#### [Aim of the task]
Beginning with the line of the entries below that holds "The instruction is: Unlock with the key" and ending with the line that holds "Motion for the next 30", transcribe each line exactly as written. Pictures stay out.

#### [Record extracts]
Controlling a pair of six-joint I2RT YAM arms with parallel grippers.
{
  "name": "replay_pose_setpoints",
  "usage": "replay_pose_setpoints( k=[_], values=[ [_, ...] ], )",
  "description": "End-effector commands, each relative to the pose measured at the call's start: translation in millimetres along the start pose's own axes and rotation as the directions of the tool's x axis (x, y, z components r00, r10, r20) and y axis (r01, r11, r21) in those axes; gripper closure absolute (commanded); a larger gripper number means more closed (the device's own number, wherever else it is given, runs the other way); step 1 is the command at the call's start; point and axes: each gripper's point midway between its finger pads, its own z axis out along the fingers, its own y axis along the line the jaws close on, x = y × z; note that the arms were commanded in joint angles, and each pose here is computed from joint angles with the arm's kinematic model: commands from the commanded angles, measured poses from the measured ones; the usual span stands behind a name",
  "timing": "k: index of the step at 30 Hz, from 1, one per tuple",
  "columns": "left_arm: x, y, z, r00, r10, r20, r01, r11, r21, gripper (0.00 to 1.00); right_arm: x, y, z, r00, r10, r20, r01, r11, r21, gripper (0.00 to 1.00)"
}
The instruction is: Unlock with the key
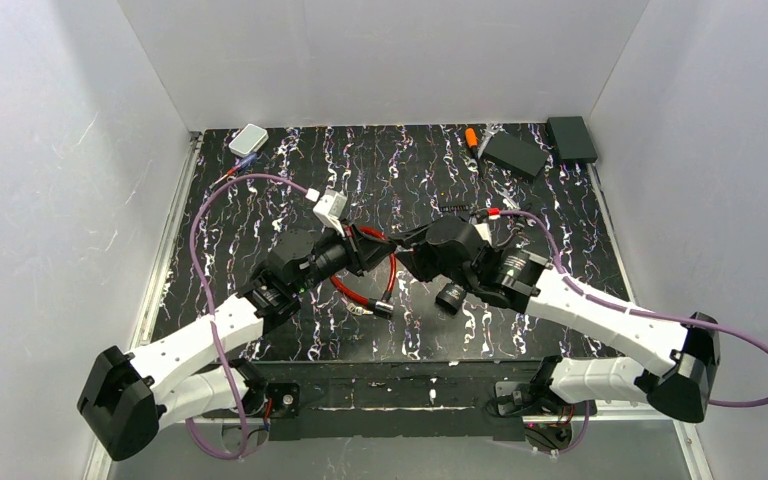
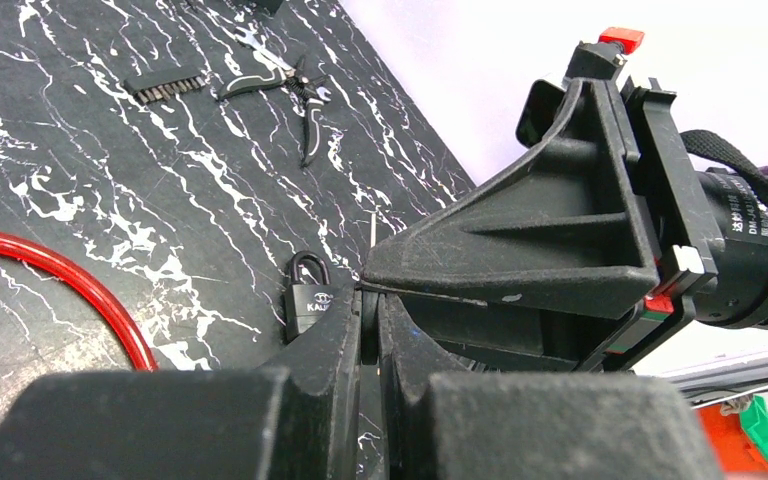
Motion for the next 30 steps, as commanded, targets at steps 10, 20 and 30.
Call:
replay_pose_setpoints(
  k=[10,20,30],
  values=[
    [-43.9,-10.2,-31.5,0.962,0.258,0.091,-0.254,0.966,-0.047,1.00,-54.2,24.2,-40.8,0.940,-0.245,0.239,0.271,0.959,-0.082,0.09],
    [-77.5,8.9,-47.1,0.899,0.430,0.076,-0.409,0.890,-0.201,1.00,-90.1,-5.6,-62.0,0.831,-0.431,0.351,0.473,0.880,-0.040,0.02],
    [-96.4,47.4,-60.9,0.845,0.534,0.006,-0.495,0.788,-0.367,1.00,-120.6,-64.5,-70.4,0.801,-0.474,0.366,0.440,0.880,0.178,0.02]
  ],
)
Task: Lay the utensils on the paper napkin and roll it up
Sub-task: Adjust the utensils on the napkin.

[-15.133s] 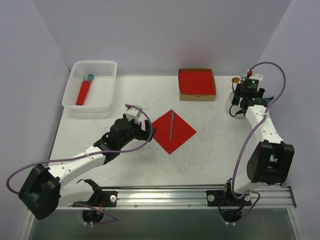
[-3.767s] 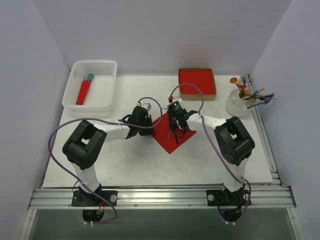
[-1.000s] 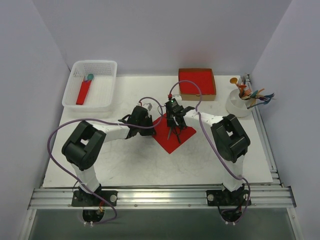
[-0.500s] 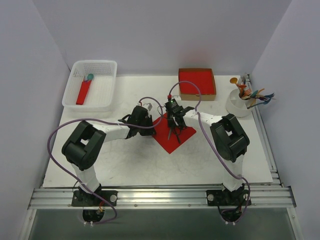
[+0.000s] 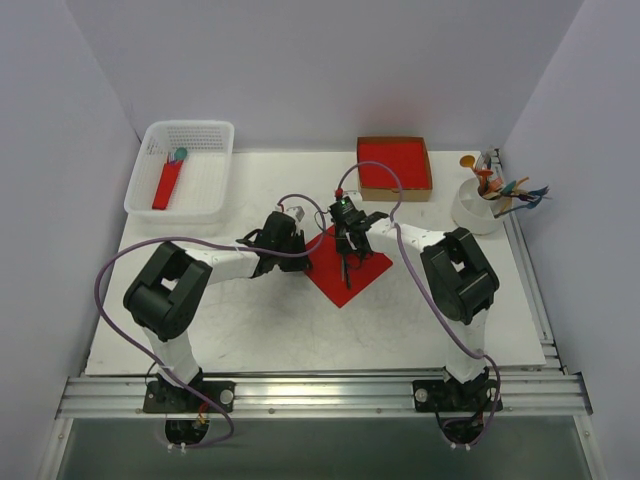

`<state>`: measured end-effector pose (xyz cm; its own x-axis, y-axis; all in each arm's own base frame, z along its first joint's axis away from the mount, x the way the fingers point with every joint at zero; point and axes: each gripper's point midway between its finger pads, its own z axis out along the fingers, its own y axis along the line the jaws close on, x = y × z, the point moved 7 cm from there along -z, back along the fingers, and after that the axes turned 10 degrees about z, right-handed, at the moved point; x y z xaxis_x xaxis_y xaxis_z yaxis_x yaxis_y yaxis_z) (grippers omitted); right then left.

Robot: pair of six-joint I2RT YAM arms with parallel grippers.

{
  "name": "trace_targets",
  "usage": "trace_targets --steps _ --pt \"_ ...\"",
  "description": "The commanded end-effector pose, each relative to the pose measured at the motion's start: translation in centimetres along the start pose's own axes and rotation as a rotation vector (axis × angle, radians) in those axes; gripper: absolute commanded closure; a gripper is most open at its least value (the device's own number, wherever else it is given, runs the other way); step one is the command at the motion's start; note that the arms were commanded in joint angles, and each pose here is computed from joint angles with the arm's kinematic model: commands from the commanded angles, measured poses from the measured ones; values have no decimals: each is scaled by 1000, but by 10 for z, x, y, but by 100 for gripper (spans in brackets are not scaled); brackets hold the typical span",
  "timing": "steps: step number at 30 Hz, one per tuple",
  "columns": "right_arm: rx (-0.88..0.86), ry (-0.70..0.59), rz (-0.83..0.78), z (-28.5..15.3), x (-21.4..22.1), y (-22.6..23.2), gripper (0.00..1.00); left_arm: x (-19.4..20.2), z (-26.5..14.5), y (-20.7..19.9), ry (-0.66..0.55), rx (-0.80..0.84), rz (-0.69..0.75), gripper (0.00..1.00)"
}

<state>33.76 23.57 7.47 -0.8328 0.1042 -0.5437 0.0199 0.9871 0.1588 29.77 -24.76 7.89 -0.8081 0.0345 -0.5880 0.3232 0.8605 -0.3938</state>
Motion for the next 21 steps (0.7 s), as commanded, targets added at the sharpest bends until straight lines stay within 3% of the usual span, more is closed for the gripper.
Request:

#### [Task result]
The instruction is: Unlock with the key
Motion for the next 30 steps, as commanded, targets at steps 10, 20 and 30.

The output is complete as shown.